## What this task involves
Starting at the first line of the data below, retype every line up to and including the one containing "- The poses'".

(Records excerpted from a collection)

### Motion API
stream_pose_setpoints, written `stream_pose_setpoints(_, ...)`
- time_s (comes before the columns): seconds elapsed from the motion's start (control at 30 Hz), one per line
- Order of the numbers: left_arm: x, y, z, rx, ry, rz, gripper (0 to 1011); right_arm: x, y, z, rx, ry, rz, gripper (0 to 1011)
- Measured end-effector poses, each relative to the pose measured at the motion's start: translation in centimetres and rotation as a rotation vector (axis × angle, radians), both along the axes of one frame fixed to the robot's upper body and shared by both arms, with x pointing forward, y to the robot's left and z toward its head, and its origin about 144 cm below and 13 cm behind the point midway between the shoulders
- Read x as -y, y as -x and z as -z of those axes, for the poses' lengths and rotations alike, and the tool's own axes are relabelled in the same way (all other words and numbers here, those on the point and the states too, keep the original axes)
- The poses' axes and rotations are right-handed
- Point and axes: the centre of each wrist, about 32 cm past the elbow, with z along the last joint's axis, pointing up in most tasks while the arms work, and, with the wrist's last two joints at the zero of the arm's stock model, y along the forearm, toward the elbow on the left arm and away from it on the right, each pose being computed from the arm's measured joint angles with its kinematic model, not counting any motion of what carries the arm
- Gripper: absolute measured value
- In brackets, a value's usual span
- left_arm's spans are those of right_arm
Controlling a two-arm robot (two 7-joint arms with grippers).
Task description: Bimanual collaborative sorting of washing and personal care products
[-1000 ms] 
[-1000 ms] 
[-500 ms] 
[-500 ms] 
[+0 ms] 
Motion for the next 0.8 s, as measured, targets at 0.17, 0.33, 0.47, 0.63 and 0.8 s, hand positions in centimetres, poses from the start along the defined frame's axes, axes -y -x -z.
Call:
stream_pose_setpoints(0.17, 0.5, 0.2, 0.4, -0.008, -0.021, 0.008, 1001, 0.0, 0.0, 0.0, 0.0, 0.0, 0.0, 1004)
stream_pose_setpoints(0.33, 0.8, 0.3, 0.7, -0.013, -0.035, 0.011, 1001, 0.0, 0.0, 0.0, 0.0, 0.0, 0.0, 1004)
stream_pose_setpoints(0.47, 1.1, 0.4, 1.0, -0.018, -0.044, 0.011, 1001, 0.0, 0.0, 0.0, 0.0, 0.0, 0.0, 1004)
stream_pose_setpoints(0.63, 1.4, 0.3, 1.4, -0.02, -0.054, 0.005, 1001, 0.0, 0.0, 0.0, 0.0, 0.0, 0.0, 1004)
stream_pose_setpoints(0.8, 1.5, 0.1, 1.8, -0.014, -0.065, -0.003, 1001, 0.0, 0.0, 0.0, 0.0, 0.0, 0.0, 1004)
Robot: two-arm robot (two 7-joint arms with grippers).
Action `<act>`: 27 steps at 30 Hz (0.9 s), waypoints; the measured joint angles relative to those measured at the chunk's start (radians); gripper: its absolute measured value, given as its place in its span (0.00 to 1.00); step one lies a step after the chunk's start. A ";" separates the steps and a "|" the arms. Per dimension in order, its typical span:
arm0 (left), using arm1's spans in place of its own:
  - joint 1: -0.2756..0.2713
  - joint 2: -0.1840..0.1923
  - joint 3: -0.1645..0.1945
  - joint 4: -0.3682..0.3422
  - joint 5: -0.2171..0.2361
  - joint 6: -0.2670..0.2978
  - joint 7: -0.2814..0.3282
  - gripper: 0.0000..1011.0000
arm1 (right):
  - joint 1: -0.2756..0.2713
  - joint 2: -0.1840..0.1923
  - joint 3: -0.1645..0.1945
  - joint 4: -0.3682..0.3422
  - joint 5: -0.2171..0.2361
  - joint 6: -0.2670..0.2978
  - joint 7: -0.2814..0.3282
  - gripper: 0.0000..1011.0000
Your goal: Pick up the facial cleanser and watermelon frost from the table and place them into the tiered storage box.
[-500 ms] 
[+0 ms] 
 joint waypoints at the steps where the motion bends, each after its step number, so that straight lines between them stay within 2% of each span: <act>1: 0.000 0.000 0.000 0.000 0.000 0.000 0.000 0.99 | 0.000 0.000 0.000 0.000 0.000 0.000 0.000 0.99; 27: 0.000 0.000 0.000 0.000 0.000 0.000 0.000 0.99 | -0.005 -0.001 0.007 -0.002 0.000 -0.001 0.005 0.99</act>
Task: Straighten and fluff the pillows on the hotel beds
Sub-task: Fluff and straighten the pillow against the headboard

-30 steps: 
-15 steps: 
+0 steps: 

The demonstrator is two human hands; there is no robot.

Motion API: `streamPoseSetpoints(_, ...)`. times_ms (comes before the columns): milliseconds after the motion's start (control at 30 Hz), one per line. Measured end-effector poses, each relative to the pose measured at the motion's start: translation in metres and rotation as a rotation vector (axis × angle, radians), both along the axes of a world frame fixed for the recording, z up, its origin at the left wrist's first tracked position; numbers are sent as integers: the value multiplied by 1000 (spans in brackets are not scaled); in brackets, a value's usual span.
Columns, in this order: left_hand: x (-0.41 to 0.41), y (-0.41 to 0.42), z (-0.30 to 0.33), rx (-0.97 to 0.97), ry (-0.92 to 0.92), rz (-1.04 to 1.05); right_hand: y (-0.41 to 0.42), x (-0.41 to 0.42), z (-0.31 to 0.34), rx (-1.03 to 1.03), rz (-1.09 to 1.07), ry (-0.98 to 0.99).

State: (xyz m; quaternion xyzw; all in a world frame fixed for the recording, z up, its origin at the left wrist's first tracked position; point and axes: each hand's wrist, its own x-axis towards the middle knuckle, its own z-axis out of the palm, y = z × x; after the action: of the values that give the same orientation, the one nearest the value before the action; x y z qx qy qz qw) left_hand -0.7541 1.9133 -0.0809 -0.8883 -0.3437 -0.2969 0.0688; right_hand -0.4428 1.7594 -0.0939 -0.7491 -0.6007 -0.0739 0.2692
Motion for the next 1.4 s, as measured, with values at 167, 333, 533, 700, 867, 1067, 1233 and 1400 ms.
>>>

## Answer box
### Motion API
stream_pose_setpoints, written `stream_pose_setpoints(_, ...)`
- time_s (comes before the columns): seconds elapsed from the motion's start (control at 30 Hz), one per line
- Order of the numbers: left_arm: x, y, z, rx, ry, rz, gripper (0 to 1011); right_arm: x, y, z, rx, ry, rz, gripper (0 to 1011)
- Measured end-effector poses, each relative to the pose measured at the motion's start: translation in centimetres and rotation as a rotation vector (axis × angle, radians), both along the axes of one frame fixed to the robot's upper body and shared by both arms, with x pointing forward, y to the robot's left and z toward its head, and its origin about 144 cm below and 13 cm behind the point midway between the shoulders
- Read x as -y, y as -x and z as -z of those axes, for the poses' lengths and rotations alike, and the tool's own axes are relabelled in the same way (all other words and numbers here, those on the point and the states too, keep the original axes)
- The poses' axes and rotations are right-handed

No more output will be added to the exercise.